Data excerpts
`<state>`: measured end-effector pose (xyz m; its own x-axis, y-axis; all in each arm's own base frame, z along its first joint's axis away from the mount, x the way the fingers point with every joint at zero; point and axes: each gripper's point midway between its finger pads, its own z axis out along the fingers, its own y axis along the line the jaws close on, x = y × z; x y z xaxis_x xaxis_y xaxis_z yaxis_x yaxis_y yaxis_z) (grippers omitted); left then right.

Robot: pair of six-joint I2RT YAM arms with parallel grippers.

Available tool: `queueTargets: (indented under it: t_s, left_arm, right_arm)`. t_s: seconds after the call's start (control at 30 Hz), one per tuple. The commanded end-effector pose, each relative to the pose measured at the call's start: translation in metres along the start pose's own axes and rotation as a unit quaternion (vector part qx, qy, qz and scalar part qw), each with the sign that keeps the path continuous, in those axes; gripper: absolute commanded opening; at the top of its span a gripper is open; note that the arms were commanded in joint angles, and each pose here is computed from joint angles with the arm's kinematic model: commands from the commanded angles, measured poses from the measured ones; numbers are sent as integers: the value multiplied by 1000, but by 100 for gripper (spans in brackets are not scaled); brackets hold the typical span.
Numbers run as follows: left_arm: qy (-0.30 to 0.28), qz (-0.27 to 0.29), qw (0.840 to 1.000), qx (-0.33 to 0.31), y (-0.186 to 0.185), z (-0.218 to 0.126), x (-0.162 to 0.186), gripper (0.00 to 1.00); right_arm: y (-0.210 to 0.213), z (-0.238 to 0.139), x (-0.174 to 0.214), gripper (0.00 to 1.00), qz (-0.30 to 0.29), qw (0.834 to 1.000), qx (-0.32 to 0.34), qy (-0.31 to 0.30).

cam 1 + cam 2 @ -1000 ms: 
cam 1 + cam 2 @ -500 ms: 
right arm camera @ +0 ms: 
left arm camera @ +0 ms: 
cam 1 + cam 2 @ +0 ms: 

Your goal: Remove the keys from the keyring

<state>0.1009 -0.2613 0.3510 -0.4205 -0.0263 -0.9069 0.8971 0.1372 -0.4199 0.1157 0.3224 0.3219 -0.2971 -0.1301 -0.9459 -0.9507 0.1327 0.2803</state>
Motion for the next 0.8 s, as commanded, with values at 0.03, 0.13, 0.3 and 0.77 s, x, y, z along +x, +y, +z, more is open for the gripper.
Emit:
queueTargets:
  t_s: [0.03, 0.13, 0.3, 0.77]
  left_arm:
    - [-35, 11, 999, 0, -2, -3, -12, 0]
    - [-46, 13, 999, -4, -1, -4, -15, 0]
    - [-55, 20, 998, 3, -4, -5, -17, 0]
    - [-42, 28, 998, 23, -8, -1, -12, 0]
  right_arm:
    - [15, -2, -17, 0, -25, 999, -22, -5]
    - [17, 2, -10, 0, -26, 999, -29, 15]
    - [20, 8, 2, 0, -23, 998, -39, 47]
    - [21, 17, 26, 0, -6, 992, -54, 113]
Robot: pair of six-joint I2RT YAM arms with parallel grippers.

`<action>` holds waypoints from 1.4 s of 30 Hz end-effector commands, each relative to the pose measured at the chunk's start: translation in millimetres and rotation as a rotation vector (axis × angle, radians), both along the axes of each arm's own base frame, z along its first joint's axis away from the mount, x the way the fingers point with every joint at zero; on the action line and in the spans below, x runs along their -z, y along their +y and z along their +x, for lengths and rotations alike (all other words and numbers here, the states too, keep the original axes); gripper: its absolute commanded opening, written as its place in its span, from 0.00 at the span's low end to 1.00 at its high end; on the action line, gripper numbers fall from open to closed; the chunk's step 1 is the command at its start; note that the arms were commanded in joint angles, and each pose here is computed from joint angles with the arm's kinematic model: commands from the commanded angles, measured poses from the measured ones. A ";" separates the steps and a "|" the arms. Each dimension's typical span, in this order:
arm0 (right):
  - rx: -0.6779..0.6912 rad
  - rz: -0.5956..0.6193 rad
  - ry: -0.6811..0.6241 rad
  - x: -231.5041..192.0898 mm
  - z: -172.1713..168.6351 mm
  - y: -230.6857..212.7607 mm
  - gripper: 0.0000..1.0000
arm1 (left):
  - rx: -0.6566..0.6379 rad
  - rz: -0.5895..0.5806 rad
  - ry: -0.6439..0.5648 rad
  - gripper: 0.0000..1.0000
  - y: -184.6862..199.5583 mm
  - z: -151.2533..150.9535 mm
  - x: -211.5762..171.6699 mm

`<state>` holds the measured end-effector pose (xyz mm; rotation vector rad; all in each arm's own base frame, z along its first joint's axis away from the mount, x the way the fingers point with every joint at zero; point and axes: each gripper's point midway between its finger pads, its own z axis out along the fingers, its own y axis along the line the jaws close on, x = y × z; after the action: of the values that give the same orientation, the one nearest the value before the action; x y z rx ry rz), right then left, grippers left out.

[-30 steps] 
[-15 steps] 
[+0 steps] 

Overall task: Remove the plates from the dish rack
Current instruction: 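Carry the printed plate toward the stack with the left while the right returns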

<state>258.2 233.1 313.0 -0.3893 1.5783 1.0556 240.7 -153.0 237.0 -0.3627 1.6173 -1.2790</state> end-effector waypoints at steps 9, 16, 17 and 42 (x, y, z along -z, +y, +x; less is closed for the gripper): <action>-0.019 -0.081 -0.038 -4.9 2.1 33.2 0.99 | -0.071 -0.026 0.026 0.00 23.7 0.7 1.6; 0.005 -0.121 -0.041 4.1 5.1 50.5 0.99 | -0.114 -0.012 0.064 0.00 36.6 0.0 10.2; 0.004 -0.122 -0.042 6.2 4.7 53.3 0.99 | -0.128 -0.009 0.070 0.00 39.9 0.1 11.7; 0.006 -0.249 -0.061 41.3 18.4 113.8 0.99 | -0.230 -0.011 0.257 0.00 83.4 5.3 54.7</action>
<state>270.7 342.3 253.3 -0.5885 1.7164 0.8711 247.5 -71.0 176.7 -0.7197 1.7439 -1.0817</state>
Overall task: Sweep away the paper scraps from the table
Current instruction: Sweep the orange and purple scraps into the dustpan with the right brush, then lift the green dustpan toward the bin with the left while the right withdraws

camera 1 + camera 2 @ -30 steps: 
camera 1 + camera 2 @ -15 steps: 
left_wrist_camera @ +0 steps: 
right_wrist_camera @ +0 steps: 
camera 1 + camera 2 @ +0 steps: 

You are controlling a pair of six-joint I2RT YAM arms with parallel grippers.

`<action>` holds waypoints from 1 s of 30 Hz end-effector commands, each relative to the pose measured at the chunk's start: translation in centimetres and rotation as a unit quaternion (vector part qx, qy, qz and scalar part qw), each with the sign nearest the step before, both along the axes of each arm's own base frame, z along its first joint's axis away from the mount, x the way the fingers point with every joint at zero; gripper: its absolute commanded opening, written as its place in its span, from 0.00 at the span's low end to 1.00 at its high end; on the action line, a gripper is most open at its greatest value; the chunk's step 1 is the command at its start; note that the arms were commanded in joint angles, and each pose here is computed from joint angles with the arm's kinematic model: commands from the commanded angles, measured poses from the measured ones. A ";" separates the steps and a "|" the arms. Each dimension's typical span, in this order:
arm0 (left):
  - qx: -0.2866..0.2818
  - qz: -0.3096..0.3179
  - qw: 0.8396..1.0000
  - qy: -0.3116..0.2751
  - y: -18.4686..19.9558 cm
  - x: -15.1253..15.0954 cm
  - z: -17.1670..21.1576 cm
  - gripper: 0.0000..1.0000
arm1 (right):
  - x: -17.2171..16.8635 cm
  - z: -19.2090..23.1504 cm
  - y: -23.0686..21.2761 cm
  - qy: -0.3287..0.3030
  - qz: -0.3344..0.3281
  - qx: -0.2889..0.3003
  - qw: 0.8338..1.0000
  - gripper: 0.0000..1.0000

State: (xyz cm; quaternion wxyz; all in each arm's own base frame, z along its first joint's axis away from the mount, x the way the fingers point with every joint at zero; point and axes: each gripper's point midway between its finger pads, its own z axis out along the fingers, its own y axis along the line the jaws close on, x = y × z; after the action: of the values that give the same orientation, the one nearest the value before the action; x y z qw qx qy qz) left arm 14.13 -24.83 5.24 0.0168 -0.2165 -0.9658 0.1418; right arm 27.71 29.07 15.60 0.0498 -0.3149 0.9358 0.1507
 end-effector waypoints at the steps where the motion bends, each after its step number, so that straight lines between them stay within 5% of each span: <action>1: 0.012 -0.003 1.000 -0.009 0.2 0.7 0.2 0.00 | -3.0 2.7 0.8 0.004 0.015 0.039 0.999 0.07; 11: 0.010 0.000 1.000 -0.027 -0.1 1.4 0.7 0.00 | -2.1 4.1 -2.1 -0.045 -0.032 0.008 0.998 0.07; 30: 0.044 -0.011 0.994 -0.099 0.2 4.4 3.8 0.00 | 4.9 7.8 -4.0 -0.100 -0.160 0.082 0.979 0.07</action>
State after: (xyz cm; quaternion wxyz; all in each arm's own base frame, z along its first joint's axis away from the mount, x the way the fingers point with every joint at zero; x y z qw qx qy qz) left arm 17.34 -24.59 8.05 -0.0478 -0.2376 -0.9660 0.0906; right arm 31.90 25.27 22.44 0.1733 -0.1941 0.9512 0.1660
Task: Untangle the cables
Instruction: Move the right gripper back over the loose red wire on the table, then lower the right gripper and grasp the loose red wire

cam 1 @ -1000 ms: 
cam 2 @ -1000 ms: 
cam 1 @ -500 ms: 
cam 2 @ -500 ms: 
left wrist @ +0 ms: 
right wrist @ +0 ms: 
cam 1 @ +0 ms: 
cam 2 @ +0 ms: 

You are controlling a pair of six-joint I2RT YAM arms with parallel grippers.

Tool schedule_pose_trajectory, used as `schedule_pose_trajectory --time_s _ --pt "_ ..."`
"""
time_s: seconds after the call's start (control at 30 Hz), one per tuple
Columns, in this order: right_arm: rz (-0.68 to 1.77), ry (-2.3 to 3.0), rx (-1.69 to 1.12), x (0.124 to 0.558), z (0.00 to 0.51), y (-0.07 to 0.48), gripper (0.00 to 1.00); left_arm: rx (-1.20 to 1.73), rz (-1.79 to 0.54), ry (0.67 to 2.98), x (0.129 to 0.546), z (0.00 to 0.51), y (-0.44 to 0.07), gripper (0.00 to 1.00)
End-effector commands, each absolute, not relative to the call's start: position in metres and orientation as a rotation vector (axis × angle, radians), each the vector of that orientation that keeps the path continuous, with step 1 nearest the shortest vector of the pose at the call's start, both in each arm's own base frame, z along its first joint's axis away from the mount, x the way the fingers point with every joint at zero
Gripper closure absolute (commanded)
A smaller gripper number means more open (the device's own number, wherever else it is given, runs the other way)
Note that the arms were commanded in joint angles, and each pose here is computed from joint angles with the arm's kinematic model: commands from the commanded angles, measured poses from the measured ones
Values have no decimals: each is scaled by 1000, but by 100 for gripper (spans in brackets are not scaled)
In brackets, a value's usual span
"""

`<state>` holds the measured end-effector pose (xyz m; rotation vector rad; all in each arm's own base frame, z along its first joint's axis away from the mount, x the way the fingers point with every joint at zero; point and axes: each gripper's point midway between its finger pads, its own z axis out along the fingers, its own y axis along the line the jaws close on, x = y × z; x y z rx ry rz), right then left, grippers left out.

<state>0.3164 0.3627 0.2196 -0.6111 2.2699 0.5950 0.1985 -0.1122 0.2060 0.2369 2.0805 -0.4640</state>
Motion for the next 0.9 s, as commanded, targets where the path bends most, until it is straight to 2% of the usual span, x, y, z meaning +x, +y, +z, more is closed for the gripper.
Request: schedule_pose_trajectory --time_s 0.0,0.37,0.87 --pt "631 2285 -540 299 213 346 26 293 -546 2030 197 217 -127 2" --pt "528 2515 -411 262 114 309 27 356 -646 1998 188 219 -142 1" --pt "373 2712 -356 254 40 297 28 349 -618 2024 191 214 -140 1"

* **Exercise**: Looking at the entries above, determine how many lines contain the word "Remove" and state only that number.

* **Answer below**: 2